(Stored items from a collection)
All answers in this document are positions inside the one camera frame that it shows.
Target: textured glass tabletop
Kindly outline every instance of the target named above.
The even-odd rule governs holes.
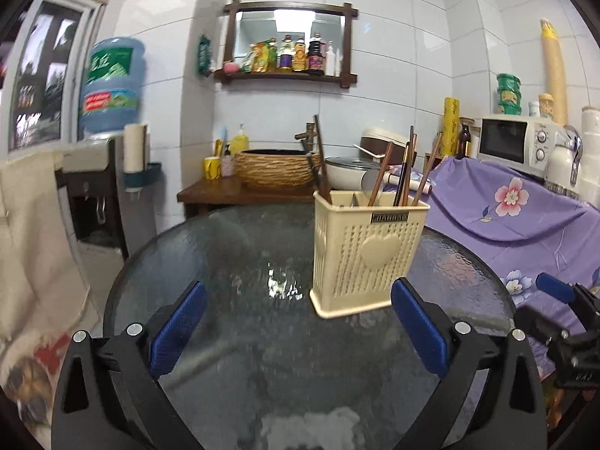
[[[115,281],[105,335],[145,323],[191,281],[206,285],[206,314],[160,384],[207,450],[391,449],[438,382],[391,308],[316,315],[313,213],[280,204],[194,218],[156,238]],[[453,320],[510,329],[514,305],[497,276],[434,230],[424,229],[407,278]],[[478,382],[449,441],[466,429]]]

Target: silver screw
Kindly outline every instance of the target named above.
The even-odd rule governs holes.
[[[525,340],[525,333],[523,332],[523,330],[520,330],[518,328],[512,331],[512,336],[520,342]]]
[[[471,327],[469,326],[469,323],[465,323],[464,321],[459,321],[457,324],[455,324],[454,329],[458,333],[461,333],[462,335],[466,335],[467,333],[470,333],[470,331],[471,331]]]
[[[132,323],[127,327],[127,335],[136,336],[142,333],[142,325],[139,323]]]
[[[85,332],[83,330],[79,330],[79,332],[75,332],[75,334],[73,335],[73,341],[75,343],[82,342],[83,340],[85,340],[86,336],[87,335],[85,334]]]

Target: wooden mirror frame
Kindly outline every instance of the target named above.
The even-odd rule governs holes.
[[[215,78],[223,84],[232,80],[240,79],[288,79],[302,81],[320,81],[322,83],[340,83],[342,88],[349,88],[356,84],[358,76],[350,72],[352,62],[352,20],[358,17],[358,10],[350,3],[344,6],[334,6],[320,3],[301,3],[298,1],[252,1],[242,3],[241,0],[232,0],[223,7],[223,14],[229,16],[227,25],[227,37],[225,40],[225,52],[223,62],[233,60],[233,49],[235,47],[235,24],[238,12],[272,12],[278,9],[310,10],[320,14],[340,15],[344,19],[344,35],[342,38],[343,58],[339,76],[321,76],[305,72],[237,72],[236,74],[225,74],[222,69],[215,71]]]

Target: beige cloth
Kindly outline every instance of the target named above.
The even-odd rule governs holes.
[[[39,153],[0,167],[0,384],[45,448],[70,336],[100,320],[69,247],[54,162]]]

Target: white and blue flower
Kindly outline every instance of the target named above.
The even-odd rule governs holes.
[[[508,293],[512,296],[512,301],[518,305],[525,301],[533,293],[529,291],[531,287],[531,278],[525,277],[520,270],[511,270],[505,278],[500,279],[506,287]]]

- **Task to carry out**:
With the images omitted, retype the records above exactly.

- **Solution to this exercise**:
All answers in this document are positions inside the one camera frame that it shows.
Target: textured glass tabletop
Kindly outline every instance of the target named above.
The even-odd rule governs holes.
[[[115,281],[105,335],[145,323],[191,281],[206,285],[206,314],[160,384],[207,450],[391,449],[438,382],[391,308],[316,315],[313,213],[280,204],[194,218],[156,238]],[[453,320],[510,329],[514,305],[497,276],[434,230],[424,229],[407,278]],[[478,382],[449,441],[466,429]]]

Target: silver screw
Kindly outline every instance of the target named above.
The even-odd rule governs holes.
[[[525,340],[525,333],[523,332],[523,330],[520,330],[518,328],[512,331],[512,336],[520,342]]]
[[[471,327],[469,326],[469,323],[465,323],[464,321],[459,321],[457,324],[455,324],[454,329],[458,333],[461,333],[462,335],[466,335],[467,333],[470,333],[470,331],[471,331]]]
[[[132,323],[127,327],[127,335],[136,336],[142,333],[142,325],[139,323]]]
[[[85,332],[83,330],[79,330],[79,332],[75,332],[75,334],[73,335],[73,341],[75,343],[82,342],[83,340],[85,340],[86,336],[87,335],[85,334]]]

Target: wooden mirror frame
Kindly outline every instance of the target named above.
The even-odd rule governs holes.
[[[215,78],[223,84],[232,80],[240,79],[288,79],[302,81],[320,81],[322,83],[340,83],[342,88],[349,88],[356,84],[358,76],[350,72],[352,62],[352,20],[358,17],[358,10],[350,3],[344,6],[334,6],[320,3],[301,3],[298,1],[252,1],[242,3],[241,0],[232,0],[223,7],[223,14],[229,16],[227,25],[227,37],[225,40],[225,52],[223,62],[233,60],[233,49],[235,47],[235,24],[238,12],[272,12],[278,9],[310,10],[320,14],[340,15],[344,19],[344,35],[342,38],[343,58],[339,76],[321,76],[305,72],[237,72],[236,74],[225,74],[222,69],[215,71]]]

Target: beige cloth
Kindly outline every instance of the target named above.
The even-odd rule governs holes.
[[[39,153],[0,167],[0,384],[45,448],[70,336],[100,320],[69,247],[54,162]]]

Target: white and blue flower
Kindly outline every instance of the target named above.
The even-odd rule governs holes.
[[[508,293],[512,296],[512,301],[518,305],[525,301],[533,293],[529,291],[531,287],[531,278],[525,277],[520,270],[511,270],[505,278],[500,279],[506,287]]]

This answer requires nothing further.